Bowles (1998) signale que « les préférences découlant d’un jeu de circonstances donné sont généralement des motifs de comportement à venir ».
De fait, l’entreprise, comme système social, engendre des comportements spécifiques dus au contexte du travail et aux conditions d’exercice de la tâche qui conditionnent ces premiers. Ce sont là les « circonstances », pour ainsi dire, d’évolution des préférences de comportement du personnel, parce qu’elles façonnent l’état d’être général des acteurs dans l’entreprise. Ce qu’il est convenu d’appeler la culture organisationnelle, à laquelle tente de s’ajuster chacun des acteurs, pour participer d’une même logique d’insertion sociale dans le milieu de réalisation de soi qu’est l’entreprise.
Et, ce faisant, lesdites « circonstances », vécues en commun par le corps d’état qu’est l’entreprise, agissent, directement et indirectement, sur les actes que chacun peut poser. Ce qui imprime un sens donné à la démarche d’affirmation culturelle de l’organisation. Partant, à la « communauté d’identité » (Connelly, 1995) à laquelle chacun des acteurs, dans l’entreprise, tente de s’identifier, pour éviter de se marginaliser lui-même jusqu’au point du rejet social de soi par les autres membres du groupe.
Tous les acteurs, dans l’entreprise, veulent s’actualiser, donc s’accomplir pleinement, mais ne peuvent le faire que dans les limites du raisonnablement acceptable par leur milieu de réalisation. S’il existe des courants culturels différents, dans différentes parties de l’organisation sociale qu’est l’entreprise d’appartenance, il doit exister au sein de celle-ci « plus de points de convergence que de divergence » (Allen, 2006), pour que l’ensemble dégage le résultat économique d’opération qui justifiera sa raison d’agir en commun dans la continuité.
Ce qui suppose, que les « préférences » doivent être modulées, en fonction de « circonstances » interprétées par chacun de manière conciliable avec l’intérêt général des autres dans l’entreprise. Il découle de cela des comportements adaptés au besoin de cohésion sociale dans l’ensemble organisationnel qu’est l’entreprise, ce qui est l’indice d’une lecture raccordée des valeurs de vie par chacun en son sein. Ainsi, les « motifs de comportement à venir » de chacun, sans être complètement prédéterminés, sont contenus de quelque manière par l’interprétation des mêmes « circonstances » par l’ensemble des acteurs dans l’entreprise.
Les valeurs sociales de vie en entreprise ne peuvent mener à des « comportements » erratiques de la part de chacun, sans qu’en souffre de façon irréparable l’entreprise comme corps d’action productif. L’entreprise, qui est et demeure un lieu social d’exercice de la faculté d’expression de chacun, ne peut être à la fois une foire d’empoigne pour tous et réussir son pari d’espace-temps d’actualisation de ses acteurs.

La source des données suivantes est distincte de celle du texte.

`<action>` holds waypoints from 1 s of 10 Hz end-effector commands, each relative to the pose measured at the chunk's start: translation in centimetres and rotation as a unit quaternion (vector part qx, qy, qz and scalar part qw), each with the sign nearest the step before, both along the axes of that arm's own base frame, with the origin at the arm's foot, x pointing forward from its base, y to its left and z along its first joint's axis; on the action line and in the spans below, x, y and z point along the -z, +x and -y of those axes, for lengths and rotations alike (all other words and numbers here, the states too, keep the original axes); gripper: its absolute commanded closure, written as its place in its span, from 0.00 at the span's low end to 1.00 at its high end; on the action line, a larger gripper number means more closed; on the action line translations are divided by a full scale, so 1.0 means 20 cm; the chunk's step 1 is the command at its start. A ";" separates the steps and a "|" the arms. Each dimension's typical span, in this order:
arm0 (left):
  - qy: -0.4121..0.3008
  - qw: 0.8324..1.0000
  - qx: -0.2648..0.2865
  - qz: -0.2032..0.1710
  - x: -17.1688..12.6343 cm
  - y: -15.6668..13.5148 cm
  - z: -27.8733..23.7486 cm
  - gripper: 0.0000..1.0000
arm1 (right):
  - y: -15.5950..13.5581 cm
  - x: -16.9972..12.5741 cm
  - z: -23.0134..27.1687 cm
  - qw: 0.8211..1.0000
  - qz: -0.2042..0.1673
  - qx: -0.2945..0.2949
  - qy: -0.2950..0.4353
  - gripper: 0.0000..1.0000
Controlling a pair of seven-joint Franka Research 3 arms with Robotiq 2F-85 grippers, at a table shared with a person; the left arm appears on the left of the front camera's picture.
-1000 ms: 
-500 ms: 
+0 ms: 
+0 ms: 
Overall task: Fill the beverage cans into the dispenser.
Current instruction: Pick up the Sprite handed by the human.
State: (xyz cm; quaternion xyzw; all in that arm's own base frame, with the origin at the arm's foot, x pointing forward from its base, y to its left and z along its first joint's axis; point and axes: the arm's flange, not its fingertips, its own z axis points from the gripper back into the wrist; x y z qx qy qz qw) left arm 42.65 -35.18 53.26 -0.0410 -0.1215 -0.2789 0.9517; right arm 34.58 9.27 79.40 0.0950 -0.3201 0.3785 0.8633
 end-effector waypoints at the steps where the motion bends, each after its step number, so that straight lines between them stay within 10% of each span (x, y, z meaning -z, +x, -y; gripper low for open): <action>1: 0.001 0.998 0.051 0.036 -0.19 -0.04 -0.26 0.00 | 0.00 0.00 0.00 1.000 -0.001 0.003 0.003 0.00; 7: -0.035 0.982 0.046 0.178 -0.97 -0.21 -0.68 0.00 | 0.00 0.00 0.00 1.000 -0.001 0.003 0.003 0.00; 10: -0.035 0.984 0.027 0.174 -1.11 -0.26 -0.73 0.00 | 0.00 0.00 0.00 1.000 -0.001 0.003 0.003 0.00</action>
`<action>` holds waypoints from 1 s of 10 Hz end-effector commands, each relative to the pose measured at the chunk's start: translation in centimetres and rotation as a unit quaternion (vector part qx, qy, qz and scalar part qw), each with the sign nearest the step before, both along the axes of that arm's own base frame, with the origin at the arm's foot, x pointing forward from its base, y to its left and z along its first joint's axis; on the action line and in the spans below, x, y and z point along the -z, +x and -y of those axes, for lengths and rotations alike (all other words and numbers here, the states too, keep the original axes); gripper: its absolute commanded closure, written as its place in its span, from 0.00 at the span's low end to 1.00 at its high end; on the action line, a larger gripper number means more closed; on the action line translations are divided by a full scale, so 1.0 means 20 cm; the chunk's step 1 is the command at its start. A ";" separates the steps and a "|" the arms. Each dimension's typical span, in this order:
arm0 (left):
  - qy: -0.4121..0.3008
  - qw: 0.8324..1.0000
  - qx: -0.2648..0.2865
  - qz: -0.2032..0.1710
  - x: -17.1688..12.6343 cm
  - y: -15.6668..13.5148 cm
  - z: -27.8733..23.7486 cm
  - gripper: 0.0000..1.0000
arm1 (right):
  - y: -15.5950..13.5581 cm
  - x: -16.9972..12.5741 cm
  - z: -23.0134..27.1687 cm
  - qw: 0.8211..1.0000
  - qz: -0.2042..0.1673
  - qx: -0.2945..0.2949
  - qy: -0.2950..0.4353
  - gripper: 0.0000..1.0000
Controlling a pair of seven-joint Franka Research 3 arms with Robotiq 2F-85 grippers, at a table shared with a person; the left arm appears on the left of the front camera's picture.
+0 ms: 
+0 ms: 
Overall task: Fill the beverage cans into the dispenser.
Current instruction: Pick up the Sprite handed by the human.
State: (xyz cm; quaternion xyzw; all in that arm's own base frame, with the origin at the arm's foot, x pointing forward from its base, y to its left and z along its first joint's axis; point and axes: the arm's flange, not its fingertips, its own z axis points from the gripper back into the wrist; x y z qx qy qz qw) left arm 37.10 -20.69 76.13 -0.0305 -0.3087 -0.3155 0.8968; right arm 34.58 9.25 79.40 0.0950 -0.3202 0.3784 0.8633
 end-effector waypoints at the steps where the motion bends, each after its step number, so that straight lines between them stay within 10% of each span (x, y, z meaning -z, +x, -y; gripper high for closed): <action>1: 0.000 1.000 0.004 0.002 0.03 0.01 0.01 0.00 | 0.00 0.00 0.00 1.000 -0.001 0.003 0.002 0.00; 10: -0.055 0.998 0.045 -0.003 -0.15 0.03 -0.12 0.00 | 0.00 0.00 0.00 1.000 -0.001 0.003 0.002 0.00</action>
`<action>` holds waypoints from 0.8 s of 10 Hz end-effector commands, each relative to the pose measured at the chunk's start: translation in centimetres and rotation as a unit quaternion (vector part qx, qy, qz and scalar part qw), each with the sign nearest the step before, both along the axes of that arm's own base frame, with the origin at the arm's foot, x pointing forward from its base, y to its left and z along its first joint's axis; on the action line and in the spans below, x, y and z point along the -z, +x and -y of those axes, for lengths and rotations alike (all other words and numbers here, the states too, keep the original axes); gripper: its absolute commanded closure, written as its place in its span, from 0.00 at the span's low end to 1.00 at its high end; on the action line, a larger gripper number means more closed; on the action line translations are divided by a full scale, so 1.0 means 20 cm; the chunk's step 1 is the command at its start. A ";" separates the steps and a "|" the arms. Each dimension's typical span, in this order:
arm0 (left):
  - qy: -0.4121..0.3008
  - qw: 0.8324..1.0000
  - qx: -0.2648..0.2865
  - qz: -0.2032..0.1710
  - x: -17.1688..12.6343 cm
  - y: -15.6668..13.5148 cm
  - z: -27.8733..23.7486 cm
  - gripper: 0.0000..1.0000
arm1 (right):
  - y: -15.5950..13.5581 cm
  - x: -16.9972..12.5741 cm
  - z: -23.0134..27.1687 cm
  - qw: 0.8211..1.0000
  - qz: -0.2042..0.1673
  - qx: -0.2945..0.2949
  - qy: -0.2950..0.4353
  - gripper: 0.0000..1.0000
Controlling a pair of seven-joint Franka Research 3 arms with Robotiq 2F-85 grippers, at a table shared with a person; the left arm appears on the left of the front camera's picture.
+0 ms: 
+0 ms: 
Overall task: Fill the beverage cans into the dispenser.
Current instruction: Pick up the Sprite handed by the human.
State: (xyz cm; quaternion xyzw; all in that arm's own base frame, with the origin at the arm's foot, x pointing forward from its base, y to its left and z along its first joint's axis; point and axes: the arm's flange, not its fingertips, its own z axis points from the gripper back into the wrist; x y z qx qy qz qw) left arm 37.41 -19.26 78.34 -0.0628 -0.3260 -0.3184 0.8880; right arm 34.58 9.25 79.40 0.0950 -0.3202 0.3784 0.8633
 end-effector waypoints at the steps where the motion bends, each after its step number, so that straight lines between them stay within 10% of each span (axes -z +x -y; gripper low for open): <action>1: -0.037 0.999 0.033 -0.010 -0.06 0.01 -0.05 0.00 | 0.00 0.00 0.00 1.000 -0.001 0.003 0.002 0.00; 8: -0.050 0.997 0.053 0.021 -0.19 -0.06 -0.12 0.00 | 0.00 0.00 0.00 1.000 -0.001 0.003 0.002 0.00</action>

Il doit y avoir une concordance des « comportements » des acteurs-preneurs à l’activité et aux affaires, pour que la fin de l’entreprise s’accomplisse dans une perspective d’économie de service au client.
Ce qui imposera une cohérence dans l’état d’être général de l’entreprise, comme lieu social d’actualisation de soi pour son personnel, et une cohésion dans l’usage des moyens de son activité et de ses affaires. Et donc, une obligation morale de raccordement des « comportements » susceptibles d’y mener, pour tous ses acteurs. D’où l’importance très nette de concordance avérée, dans l’interprétation des « circonstances » de l’organisation, par l’ensemble des acteurs dans l’entreprise.
L’entreprise est sans doute un lieu de réalisation de soi pour chacun, mais elle ne le devient que si l’ensemble peut normalement s’y accomplir.
Chez vous, en entreprise, « les circonstances » sont-elles interprétées dans la foulée d’un besoin d’intégration sociale des personnes, ou « les circonstances » y sont-elles sources de désintégration sociale, parce qu’elles ne suscitent pas les comportements requis au resserrement culturel qui fait « l’organisation humanisée » (Tardif, 2018)?